The time complexity of this approach is O(n log n), making it much faster than the brute force method.

Pseudocode for Counting Inversions using Merge Sort:

function mergeAndCount(arr, left, mid, right):
    // Merge two subarrays and count inversions
    // ...

function mergeSortAndCount(arr, left, right):
    count = 0
    if left < right:
        mid = (left + right) / 2
        count += mergeSortAndCount(arr, left, mid)
        count += mergeSortAndCount(arr, mid + 1, right)
        count += mergeAndCount(arr, left, mid, right)
    return count

Conclusion:
Counting inversions in an array is not only a fascinating problem in computer science but also has practical applications in various fields. By understanding the concept and leveraging efficient algorithms like Merge Sort, we can gain insights into the structure and ordering of data. Whether you’re delving into algorithmic complexities or looking to optimize sorting strategies, the concept of counting inversions remains a valuable tool in your arsenal.

Java Implementation:

public class CountInversions {

    public static long mergeAndCount(int[] arr, int left, int mid, int right) {
        int[] leftArr = Arrays.copyOfRange(arr, left, mid + 1);
        int[] rightArr = Arrays.copyOfRange(arr, mid + 1, right + 1);

        int i = 0, j = 0, k = left;
        long count = 0;

        while (i < leftArr.length && j < rightArr.length) {
            if (leftArr[i] <= rightArr[j]) {
                arr[k++] = leftArr[i++];
            } else {
                arr[k++] = rightArr[j++];
                count += (mid + 1) - (left + i);
            }
        }

        while (i < leftArr.length) {
            arr[k++] = leftArr[i++];
        }

        while (j < rightArr.length) {
            arr[k++] = rightArr[j++];
        }

        return count;
    }

    public static long mergeSortAndCount(int[] arr, int left, int right) {
        long count = 0;
        if (left < right) {
            int mid = (left + right) / 2;
            count += mergeSortAndCount(arr, left, mid);
            count += mergeSortAndCount(arr, mid + 1, right);
            count += mergeAndCount(arr, left, mid, right);
        }
        return count;
    }

    public static void main(String[] args) {
        int[] arr = { 3, 1, 2, 4, 5 };
        long inversions = mergeSortAndCount(arr, 0, arr.length - 1);
        System.out.println("Number of inversions: " + inversions);
    }
}

Python Implementation:

def mergeAndCount(arr, left, mid, right):
    leftArr = arr[left:mid + 1]
    rightArr = arr[mid + 1:right + 1]

    i, j, k = 0, 0, left
    count = 0

    while i < len(leftArr) and j < len(rightArr):
        if leftArr[i] <= rightArr[j]:
            arr[k] = leftArr[i]
            i += 1
        else:
            arr[k] = rightArr[j]
            j += 1
            count += (mid + 1) - (left + i)
        k += 1

    while i < len(leftArr):
        arr[k] = leftArr[i]
        i += 1
        k += 1

    while j < len(rightArr):
        arr[k] = rightArr[j]
        j += 1
        k += 1

    return count

def mergeSortAndCount(arr, left, right):
    count = 0
    if left < right:
        mid = (left + right) // 2
        count += mergeSortAndCount(arr, left, mid)
        count += mergeSortAndCount(arr, mid + 1, right)
        count += mergeAndCount(arr, left, mid, right)
    return count

arr = [3, 1, 2, 4, 5]
inversions = mergeSortAndCount(arr, 0, len(arr) - 1)
print("Number of inversions:", inversions)

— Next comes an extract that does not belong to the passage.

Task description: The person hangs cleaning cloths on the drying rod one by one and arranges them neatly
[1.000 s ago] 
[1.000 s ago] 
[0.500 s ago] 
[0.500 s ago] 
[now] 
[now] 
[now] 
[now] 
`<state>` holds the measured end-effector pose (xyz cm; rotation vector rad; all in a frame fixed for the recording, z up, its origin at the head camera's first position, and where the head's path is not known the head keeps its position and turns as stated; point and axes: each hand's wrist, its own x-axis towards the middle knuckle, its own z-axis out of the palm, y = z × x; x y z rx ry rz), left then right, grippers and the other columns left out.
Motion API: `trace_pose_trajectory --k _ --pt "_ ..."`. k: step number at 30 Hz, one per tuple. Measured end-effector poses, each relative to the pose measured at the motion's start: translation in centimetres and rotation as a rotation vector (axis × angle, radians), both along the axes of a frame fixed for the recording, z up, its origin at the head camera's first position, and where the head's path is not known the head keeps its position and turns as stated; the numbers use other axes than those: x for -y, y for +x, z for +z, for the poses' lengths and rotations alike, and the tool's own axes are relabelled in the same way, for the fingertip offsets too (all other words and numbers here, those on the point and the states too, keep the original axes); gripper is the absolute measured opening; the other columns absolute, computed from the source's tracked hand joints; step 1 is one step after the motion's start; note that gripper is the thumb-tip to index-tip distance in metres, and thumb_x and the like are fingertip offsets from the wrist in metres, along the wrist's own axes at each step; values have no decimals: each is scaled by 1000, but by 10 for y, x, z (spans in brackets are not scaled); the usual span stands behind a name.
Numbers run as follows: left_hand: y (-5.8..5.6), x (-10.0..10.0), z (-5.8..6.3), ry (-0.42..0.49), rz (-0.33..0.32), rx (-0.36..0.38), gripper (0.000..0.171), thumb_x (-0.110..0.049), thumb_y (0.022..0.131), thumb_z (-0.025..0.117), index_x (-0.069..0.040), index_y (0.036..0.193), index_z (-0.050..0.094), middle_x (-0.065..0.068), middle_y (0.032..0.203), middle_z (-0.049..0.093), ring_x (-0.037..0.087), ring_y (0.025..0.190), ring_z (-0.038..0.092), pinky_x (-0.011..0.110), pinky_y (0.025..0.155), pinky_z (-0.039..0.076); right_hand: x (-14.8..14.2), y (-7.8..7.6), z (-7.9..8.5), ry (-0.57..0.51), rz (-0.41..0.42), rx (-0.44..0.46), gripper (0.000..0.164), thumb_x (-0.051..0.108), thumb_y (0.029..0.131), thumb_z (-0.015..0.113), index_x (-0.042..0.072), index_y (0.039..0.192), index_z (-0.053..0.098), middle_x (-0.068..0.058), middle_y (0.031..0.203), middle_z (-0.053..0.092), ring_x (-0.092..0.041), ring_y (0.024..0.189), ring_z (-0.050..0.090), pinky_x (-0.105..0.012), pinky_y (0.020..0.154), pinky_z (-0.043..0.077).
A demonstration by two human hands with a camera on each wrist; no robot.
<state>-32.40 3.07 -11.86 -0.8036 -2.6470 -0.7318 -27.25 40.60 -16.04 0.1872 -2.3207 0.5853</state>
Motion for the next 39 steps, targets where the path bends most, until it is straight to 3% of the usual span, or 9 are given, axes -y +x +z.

Both the Java and Python implementations follow the same logic. They use the Merge Sort algorithm to efficiently count the inversions in the array. The mergeAndCount function merges two sorted subarrays while counting the inversions, and the mergeSortAndCount function recursively sorts and counts inversions in the divided subarrays. The final output is the number of inversions present in the input array.

Count Inversions Merge Sort

Count Inversions:
In the context of sorting algorithms, an inversion refers to a pair of elements in an array that are out of order with respect to the desired sorting order. For example, in an ascending order, if you have an array where the value of an element at a lower index is greater than the value of an element at a higher index, that’s an inversion. Counting inversions is a measure of how “out of order” an array is.

Merge Sort:
Merge Sort is a popular comparison-based sorting algorithm known for its efficiency and stable sorting. It follows the divide-and-conquer approach to sorting. The main idea behind Merge Sort is to divide the input array into smaller subarrays until each subarray contains only one element, and then merge these subarrays in a way that sorts them as they are merged.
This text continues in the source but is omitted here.